You must provide hydration, nutrition, oxygen, hygiene, pain relief. Not required are extreme means; examples, nutrition when the body cannot utilize it, oxygen via intubation, invasive surgeries, experimental or very costly or painful treatments against the patient’s wishes. It is required if the patient is able to express his wishes for prolonging life by such means. I think it can differ from person to person. If a 96 year old has had a stroke, is in a coma, has pneumonia, can not utilize tube or IV nutrition, is on a respirator, and then his heart stops, it’s cruel to do chest compressions or open chest heart massage to bring him back. To what?

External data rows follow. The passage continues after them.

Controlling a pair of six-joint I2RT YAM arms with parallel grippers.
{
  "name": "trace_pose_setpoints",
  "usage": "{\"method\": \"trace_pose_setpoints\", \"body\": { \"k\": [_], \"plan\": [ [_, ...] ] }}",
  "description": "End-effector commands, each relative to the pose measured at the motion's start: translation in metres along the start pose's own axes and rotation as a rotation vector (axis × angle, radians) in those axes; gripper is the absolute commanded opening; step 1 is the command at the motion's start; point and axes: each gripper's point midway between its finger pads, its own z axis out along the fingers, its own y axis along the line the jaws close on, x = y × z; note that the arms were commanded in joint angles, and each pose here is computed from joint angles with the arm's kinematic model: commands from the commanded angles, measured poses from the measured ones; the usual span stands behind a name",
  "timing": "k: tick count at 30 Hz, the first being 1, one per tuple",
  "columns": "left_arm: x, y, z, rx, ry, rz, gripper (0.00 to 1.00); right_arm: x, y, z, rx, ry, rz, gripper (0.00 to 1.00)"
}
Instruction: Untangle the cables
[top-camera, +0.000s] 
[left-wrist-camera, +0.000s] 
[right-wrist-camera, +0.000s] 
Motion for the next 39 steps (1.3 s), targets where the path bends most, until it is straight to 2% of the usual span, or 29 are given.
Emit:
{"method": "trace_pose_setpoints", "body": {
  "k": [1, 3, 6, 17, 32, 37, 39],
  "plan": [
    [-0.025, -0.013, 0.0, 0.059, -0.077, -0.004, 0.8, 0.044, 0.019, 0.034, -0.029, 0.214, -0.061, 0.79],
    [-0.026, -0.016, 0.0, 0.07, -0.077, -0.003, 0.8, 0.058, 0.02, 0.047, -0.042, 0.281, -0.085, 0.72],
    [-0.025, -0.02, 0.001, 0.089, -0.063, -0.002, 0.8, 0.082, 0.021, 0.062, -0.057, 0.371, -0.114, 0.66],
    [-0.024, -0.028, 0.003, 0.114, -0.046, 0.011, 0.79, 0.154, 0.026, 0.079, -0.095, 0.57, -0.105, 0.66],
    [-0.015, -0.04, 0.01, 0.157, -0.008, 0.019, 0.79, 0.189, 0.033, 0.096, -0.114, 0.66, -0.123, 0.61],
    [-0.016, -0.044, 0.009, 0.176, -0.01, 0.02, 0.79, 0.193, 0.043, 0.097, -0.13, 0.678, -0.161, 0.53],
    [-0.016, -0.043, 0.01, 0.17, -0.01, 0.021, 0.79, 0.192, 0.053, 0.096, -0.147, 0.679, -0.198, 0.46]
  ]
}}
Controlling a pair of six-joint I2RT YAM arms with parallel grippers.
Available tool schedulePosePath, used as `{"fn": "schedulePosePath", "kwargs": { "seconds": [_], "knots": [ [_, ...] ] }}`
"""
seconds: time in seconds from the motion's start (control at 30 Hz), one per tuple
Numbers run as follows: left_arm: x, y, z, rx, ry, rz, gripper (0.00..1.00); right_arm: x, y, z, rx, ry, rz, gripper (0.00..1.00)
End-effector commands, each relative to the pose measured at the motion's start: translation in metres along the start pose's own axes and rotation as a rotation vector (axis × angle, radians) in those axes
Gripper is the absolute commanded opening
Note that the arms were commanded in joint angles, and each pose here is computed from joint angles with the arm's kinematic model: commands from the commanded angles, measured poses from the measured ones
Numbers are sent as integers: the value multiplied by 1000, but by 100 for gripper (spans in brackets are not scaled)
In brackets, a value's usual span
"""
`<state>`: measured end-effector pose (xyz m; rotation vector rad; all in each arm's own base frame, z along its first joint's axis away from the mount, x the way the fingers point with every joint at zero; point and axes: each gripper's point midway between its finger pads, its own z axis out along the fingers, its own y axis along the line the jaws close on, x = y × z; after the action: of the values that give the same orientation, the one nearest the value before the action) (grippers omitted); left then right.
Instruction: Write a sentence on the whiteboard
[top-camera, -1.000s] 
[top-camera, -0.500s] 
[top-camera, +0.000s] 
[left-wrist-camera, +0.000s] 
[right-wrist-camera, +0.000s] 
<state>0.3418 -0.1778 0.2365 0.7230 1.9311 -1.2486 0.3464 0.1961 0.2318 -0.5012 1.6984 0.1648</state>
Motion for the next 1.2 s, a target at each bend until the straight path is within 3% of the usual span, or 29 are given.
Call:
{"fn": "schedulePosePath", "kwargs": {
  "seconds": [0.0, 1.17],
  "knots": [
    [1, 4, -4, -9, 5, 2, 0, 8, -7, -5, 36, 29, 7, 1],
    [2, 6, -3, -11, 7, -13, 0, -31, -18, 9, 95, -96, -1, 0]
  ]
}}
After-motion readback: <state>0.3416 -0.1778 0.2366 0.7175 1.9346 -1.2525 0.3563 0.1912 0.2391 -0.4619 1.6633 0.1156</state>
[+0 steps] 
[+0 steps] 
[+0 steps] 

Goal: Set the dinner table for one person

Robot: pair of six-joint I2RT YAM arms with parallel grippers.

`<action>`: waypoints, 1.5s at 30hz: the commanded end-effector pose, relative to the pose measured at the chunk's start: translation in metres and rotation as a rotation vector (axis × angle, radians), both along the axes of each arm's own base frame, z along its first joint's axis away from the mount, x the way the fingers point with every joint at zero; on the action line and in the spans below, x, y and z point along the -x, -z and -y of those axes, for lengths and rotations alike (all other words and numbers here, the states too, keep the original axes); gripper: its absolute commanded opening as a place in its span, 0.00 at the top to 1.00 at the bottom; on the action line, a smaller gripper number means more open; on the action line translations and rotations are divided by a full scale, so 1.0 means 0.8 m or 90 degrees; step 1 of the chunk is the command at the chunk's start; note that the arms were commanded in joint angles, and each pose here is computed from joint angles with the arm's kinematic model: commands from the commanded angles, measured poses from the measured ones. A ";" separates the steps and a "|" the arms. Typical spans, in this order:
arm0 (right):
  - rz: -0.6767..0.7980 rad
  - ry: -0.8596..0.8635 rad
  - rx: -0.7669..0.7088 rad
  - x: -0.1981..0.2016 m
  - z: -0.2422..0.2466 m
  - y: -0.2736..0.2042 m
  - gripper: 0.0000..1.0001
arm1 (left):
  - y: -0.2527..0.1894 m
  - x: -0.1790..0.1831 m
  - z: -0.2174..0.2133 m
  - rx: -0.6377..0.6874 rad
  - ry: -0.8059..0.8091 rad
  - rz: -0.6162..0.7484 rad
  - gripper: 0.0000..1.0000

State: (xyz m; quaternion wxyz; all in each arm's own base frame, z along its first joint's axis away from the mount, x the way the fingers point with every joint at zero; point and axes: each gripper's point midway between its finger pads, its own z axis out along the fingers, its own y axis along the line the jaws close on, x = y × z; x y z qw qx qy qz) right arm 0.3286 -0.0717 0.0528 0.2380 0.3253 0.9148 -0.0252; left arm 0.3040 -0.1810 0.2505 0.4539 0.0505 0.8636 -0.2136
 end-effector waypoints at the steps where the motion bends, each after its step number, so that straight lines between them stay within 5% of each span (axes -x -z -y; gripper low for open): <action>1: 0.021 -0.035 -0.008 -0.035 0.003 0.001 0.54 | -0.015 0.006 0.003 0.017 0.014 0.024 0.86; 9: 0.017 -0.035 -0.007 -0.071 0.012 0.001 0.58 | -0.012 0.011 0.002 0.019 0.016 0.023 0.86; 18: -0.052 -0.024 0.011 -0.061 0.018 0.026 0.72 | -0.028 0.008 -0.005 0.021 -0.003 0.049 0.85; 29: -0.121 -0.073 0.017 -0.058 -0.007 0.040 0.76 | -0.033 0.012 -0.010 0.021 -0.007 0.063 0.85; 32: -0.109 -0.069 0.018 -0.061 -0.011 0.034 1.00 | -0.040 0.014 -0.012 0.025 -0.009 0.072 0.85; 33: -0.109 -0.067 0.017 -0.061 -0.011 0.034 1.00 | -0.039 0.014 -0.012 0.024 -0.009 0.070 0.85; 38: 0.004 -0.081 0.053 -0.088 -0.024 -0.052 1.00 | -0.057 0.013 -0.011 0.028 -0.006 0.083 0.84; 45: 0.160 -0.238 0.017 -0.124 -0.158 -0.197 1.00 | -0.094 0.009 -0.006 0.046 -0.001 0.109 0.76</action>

If however, a young, healthy person is seriously injured in an accident and there is a reasonable chance of recovery, even if partially, then it’s required to use such measures as chest compressions, intubation, respirator, medically induced coma in order to give life the best chance.
There are cases of people who have awoken from a decade or more of semi-comatose state. They have said that they were aware during that time, but unable to respond. People who were supposedly brain dead have revived on their own after several hours. That’s why donation of essential organs is
immoral. The person is alive. So-called “live” donations, if done willingly, are moral. One can donate a kidney, a portion of a liver, a bone marrow transplant, plasma, skin…You can live with one kidney, livers, bone marrow, blood, and skin all regenerate.